- _Data listing_
== Segment start ==
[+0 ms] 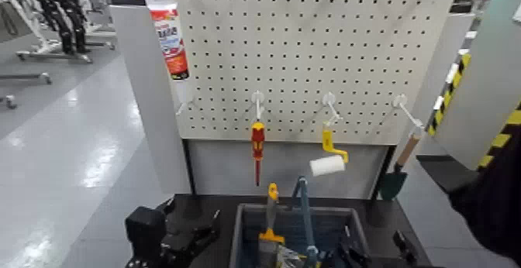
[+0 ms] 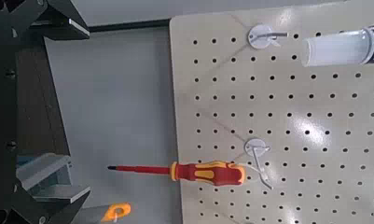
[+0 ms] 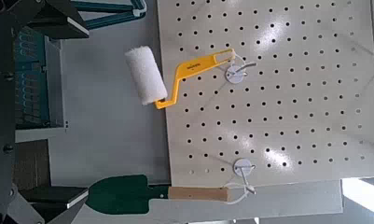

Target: Put the yellow paint brush into the crate.

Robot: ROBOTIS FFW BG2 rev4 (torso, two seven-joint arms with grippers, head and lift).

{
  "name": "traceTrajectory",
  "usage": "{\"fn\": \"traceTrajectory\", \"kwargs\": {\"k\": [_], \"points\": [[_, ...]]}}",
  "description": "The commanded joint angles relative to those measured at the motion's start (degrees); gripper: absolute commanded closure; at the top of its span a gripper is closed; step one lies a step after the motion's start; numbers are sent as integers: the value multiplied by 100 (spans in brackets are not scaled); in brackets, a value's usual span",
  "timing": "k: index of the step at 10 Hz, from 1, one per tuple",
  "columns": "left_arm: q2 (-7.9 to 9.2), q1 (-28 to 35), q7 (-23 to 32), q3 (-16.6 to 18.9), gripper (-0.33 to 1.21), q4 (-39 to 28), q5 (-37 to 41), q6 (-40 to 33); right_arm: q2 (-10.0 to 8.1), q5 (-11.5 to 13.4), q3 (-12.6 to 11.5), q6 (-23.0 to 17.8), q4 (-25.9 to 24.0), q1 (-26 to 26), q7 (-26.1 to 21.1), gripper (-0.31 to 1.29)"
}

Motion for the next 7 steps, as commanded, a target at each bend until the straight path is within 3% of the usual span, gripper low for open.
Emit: {"fn": "traceTrajectory", "kwargs": {"k": [1,3,7], "points": [[9,337,453,-84,15,-117,-298,-293,2,-2,-2,-57,-8,32,34,12],[26,487,796,-111,15,-231,-377,-372,11,7,-2,-66,-8,41,43,12],[53,478,804,-164,15,-249,-421,-416,46,51,-72,-49,-26,59,192,12]]}}
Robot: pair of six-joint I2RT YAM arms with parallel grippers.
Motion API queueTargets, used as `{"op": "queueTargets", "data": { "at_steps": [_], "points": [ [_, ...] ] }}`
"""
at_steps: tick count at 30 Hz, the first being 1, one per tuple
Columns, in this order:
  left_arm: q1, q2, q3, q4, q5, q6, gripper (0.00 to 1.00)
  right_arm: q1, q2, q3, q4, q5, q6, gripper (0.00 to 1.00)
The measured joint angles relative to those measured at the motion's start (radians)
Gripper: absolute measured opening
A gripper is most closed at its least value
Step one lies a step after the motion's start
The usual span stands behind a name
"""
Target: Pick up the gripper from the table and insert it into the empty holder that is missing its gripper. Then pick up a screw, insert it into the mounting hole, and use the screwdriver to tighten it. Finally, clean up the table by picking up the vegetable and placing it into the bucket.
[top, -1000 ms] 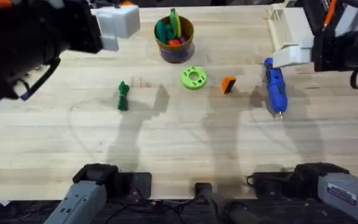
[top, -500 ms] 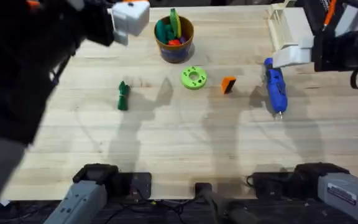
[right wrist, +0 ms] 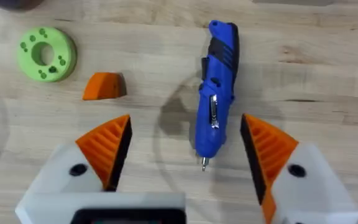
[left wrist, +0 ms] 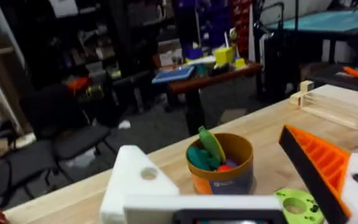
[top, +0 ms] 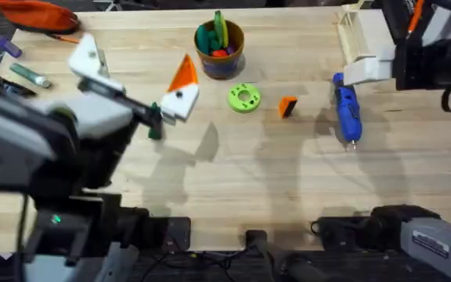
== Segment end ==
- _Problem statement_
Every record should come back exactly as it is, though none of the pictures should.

- _Reply to the exercise_
[+0 ms] 
[+0 ms] 
[+0 ms] 

Target: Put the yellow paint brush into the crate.

Robot: ROBOTIS FFW BG2 rev4 (torso, two seven-joint arms with grippers, head and lift).

{
  "name": "traceTrajectory",
  "usage": "{\"fn\": \"traceTrajectory\", \"kwargs\": {\"k\": [_], \"points\": [[_, ...]]}}",
  "description": "The commanded joint angles relative to those measured at the motion's start (degrees); gripper: absolute commanded closure; at the top of its span a gripper is closed; step one lies a step after the motion's start; numbers are sent as integers: the value multiplied by 100 (spans in brackets are not scaled); in brackets, a value's usual span",
  "timing": "k: index of the step at 10 Hz, from 1, one per tuple",
  "columns": "left_arm: q2 (-7.9 to 9.2), q1 (-28 to 35), q7 (-23 to 32), q3 (-16.6 to 18.9), gripper (-0.33 to 1.21), q4 (-39 to 28), q5 (-37 to 41), q6 (-40 to 33); right_arm: q2 (-10.0 to 8.1), q5 (-11.5 to 13.4), q3 (-12.6 to 11.5), q6 (-23.0 to 17.8), q4 (-25.9 to 24.0), q1 (-26 to 26), q7 (-26.1 to 21.1), gripper (-0.31 to 1.29)"
}

Motion for the next 7 steps, as commanded, a target at each bend until the straight path is within 3% of the usual span, gripper low for open.
Emit: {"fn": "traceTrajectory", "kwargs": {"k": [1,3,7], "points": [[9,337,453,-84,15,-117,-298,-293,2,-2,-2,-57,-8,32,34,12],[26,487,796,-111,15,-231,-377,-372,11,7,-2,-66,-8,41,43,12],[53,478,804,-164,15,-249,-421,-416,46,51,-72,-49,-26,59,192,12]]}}
Robot: pair of six-joint I2RT YAM arms with parallel grippers.
Motion API queueTargets, used as `{"op": "queueTargets", "data": { "at_steps": [_], "points": [ [_, ...] ] }}`
"""
at_steps: tick count at 30 Hz, the first being 1, one per tuple
Columns, in this order:
  left_arm: q1, q2, q3, q4, q5, q6, gripper (0.00 to 1.00)
  right_arm: q1, q2, q3, q4, q5, q6, gripper (0.00 to 1.00)
The measured joint angles relative to those measured at the motion's start (radians)
Gripper: absolute measured opening
A gripper is most closed at its least value
Step one lies a step after the motion's start
The usual span stands behind a name
"""
Target: Pick up the gripper from the table and insert it into the empty holder that is missing its gripper. Then pick up a screw, insert it into the mounting hole, and use the screwdriver to tighten it. Finally, clean up the table by picking up the vegetable and placing it into the bucket.
[top, -1000 ms] 
[top, -500 ms] 
[right wrist, +0 ms] 
[left wrist, +0 ms] 
[top, +0 ms] 

No other output was requested.